Medium has been obsessively baking for a couple of months. While this has the obvious negative effect on our collective waistlines, it's really a wonderful kitchen chemistry project. In fact, it has led to a request that we study chemistry. And the chain reaction searching through the library system and homeschooling resources to find suitable chemistry experiments for my clan. She wakes up in the morning and huddles with the cookbook her aunt gave her for Christmas. Hmm, muffins? Scones? Coconut cream cake? She's learned a lot about substitutions as she makes things our milk and egg allergic Small can eat, and how the different properties of these substitutes affect the outcome.

Small has been obsessed with all things knights and castles. He recently turned 5 (already!) and received many new knights and weapons of mass destruction from the middle ages. We have this set up in the living room, drawing in the older children to his world of imaginative play. His Nintendo DS has been in the car since Friday, probably not good for the device, but he has been unwilling to go out and get it. No need when you have a world full of guys with cross bows, axes, a catapult and siege tower to storm the castle.
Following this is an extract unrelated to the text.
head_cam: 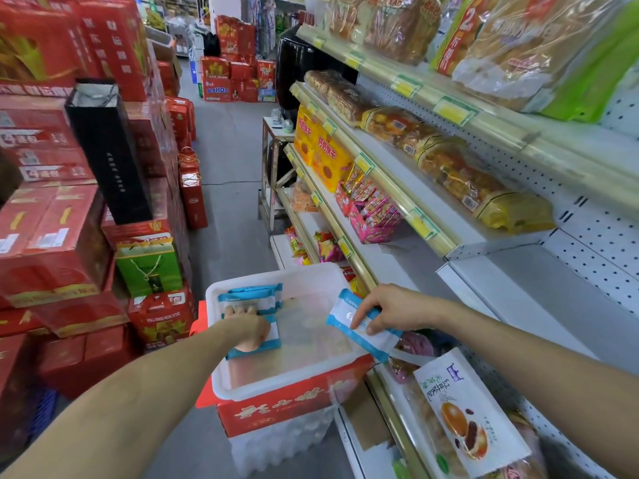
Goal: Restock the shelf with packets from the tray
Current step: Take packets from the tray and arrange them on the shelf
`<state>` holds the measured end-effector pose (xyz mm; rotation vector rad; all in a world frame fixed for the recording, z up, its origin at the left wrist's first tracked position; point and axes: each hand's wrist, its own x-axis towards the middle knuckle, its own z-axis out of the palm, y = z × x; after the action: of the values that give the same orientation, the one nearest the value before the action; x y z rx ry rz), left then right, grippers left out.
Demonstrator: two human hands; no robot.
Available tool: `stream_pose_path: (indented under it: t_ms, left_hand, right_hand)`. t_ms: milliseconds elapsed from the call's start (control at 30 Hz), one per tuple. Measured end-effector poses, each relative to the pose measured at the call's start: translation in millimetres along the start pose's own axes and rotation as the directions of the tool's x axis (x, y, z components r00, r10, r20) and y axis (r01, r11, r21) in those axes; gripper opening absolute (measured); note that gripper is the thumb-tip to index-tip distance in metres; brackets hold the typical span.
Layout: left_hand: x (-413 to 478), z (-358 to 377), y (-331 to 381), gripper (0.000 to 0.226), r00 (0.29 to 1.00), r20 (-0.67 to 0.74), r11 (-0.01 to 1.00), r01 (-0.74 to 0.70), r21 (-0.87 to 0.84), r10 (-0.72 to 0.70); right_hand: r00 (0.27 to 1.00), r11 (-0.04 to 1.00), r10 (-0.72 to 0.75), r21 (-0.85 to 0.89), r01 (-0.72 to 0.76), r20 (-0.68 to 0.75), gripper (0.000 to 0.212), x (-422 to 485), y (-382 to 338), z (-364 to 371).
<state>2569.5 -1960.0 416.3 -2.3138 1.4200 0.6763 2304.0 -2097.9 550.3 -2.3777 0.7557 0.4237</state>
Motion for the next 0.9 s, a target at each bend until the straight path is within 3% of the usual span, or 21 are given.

As for me, my obsession runs along more predictable lines. I've started a new sweater for Mark. It's an interesting pattern full of cables, no two rows are alike. A fun knit, although I can tell the sleeves are going to be boring with just one mini-cable repeat running the length.
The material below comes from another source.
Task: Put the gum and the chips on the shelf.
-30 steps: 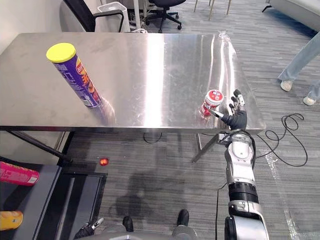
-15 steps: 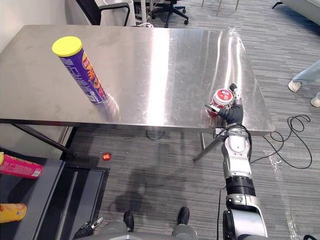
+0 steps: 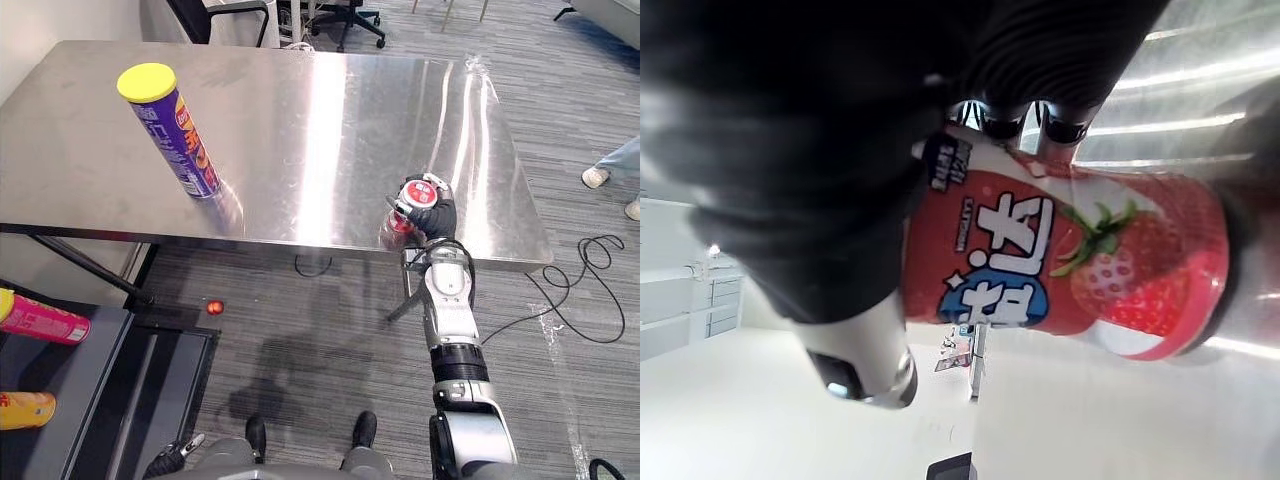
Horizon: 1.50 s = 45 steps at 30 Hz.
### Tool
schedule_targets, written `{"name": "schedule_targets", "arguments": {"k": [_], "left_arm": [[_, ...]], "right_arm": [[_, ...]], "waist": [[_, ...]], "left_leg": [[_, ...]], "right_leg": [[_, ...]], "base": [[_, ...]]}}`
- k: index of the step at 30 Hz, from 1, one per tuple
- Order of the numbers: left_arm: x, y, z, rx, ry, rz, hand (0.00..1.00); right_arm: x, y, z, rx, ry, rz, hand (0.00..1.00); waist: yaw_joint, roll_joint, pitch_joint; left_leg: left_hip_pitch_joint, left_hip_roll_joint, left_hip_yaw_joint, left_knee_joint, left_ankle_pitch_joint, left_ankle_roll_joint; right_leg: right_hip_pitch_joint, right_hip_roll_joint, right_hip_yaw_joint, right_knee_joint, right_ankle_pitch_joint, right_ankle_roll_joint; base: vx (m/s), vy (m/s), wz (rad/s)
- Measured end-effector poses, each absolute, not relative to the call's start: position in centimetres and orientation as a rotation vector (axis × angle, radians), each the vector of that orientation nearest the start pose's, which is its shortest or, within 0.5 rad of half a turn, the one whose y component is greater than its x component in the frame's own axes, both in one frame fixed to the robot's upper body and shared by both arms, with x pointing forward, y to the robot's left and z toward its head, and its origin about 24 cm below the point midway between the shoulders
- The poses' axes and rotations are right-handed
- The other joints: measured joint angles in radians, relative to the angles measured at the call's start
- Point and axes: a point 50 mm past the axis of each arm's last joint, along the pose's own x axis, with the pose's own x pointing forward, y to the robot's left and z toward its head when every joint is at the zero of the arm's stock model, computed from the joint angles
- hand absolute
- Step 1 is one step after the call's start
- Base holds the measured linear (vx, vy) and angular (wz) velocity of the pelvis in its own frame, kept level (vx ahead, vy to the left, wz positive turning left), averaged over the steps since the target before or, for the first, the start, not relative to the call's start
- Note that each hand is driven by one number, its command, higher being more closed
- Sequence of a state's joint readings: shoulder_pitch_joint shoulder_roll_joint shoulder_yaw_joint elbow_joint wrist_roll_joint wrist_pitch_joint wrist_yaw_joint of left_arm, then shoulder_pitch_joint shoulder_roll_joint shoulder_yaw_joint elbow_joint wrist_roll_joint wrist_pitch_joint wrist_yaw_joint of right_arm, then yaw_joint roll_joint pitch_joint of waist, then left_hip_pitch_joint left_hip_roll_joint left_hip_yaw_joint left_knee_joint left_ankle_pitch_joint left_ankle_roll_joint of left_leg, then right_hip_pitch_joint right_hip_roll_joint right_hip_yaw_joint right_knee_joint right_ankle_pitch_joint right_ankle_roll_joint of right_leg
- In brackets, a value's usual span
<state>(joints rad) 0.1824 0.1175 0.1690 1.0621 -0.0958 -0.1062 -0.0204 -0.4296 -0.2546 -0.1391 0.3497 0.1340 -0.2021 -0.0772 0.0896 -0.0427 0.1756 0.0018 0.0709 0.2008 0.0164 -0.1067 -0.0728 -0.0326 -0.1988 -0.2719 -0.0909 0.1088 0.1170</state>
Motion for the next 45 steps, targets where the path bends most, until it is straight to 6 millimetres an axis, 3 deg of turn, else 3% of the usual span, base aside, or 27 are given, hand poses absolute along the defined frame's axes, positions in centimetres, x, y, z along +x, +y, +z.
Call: {"name": "schedule_targets", "arguments": {"k": [12,22,29,35,39,41,43,45], "left_arm": [[5.8,22.1,-16.2,-0.065,1.098,0.309,0.0],[5.6,22.4,-16.1,-0.032,1.106,0.297,0.0],[4.7,22.7,-16.2,-0.033,1.132,0.312,0.0],[4.3,22.6,-16.3,-0.045,1.148,0.322,0.0],[4.2,22.5,-16.4,-0.062,1.147,0.334,0.0],[4.3,22.2,-16.4,-0.074,1.146,0.33,0.0],[4.5,22.2,-16.4,-0.094,1.135,0.334,0.0],[4.9,22.1,-16.3,-0.107,1.119,0.33,0.0]], "right_arm": [[31.7,-21.3,11.6,-0.065,-0.331,-0.16,1.0],[27.6,-20.7,14.3,-0.07,-0.501,-0.041,1.0],[26.0,-20.9,13.2,-0.041,-0.474,0.017,1.0],[25.2,-21.1,12.0,-0.042,-0.424,0.03,1.0],[25.4,-19.6,11.6,-0.032,-0.41,0.096,1.0],[25.7,-18.0,11.7,-0.021,-0.413,0.16,1.0],[26.4,-16.4,12.3,-0.006,-0.437,0.226,1.0],[27.1,-15.2,13.2,-0.004,-0.469,0.274,1.0]], "waist": [[0.0,-0.001,0.001],[-0.016,-0.014,-0.008],[-0.031,-0.027,-0.043],[-0.032,-0.021,-0.074],[-0.029,-0.008,-0.068],[-0.02,0.003,-0.065],[-0.012,0.014,-0.06],[0.004,0.018,-0.061]], "left_leg": [[0.015,-0.003,0.004,-0.017,0.011,0.001],[0.039,-0.002,-0.02,-0.013,0.014,0.003],[0.042,-0.005,-0.022,-0.01,0.016,0.005],[0.048,-0.001,-0.019,0.015,0.006,0.003],[-0.028,0.029,-0.052,0.205,-0.082,-0.002],[-0.059,0.039,-0.091,0.256,-0.093,-0.004],[-0.105,0.038,-0.156,0.267,-0.074,-0.008],[-0.153,0.021,-0.276,0.186,0.011,-0.02]], "right_leg": [[0.005,-0.001,0.004,0.0,0.001,0.002],[0.039,-0.003,-0.015,0.01,0.001,0.002],[0.037,-0.007,-0.014,0.026,0.001,0.003],[0.039,-0.009,-0.002,0.05,-0.01,0.004],[0.02,-0.016,-0.016,0.176,-0.1,0.011],[0.022,-0.015,-0.049,0.21,-0.119,0.007],[0.027,-0.012,-0.113,0.203,-0.121,0.004],[0.041,-0.011,-0.247,0.17,-0.125,-0.004]], "base": [[-0.02,-0.013,-0.01],[-0.03,-0.011,0.05],[-0.05,-0.007,0.01],[-0.04,-0.011,-0.03],[-0.09,-0.018,0.14],[-0.1,-0.04,0.53],[-0.11,-0.089,0.94],[-0.14,-0.152,1.73]]}}
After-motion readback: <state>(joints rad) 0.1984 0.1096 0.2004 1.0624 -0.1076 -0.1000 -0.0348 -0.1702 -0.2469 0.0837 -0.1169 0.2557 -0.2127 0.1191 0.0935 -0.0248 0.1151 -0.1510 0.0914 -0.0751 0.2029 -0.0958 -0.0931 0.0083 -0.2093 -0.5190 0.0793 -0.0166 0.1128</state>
And I've been setting up grow boxes in the basement to reduce our rabbits' carbon footprint. I made them with LED puck lights inside of plastic tubs that came with baby wipes when the older two were babies. The lettuce and herbs are planted in yogurt cups and the water comes from the discharge from the house humidifyer. Very green. I have actual sprouts and plant to clear a shelf, put rope lights on there and grow it all in the basement. It's pretty cool and I hope it works. Now that we've cleaned out the basement and have room to use it as an actual, functioning part of the house, I'm filling it with a cool weather garden.

These healthy obsessions spark our collective desire to continue learning, to expand our horizons and stretch ourselves through frustration and disappointment to mastery of skills we value as individuals. It's a really good life.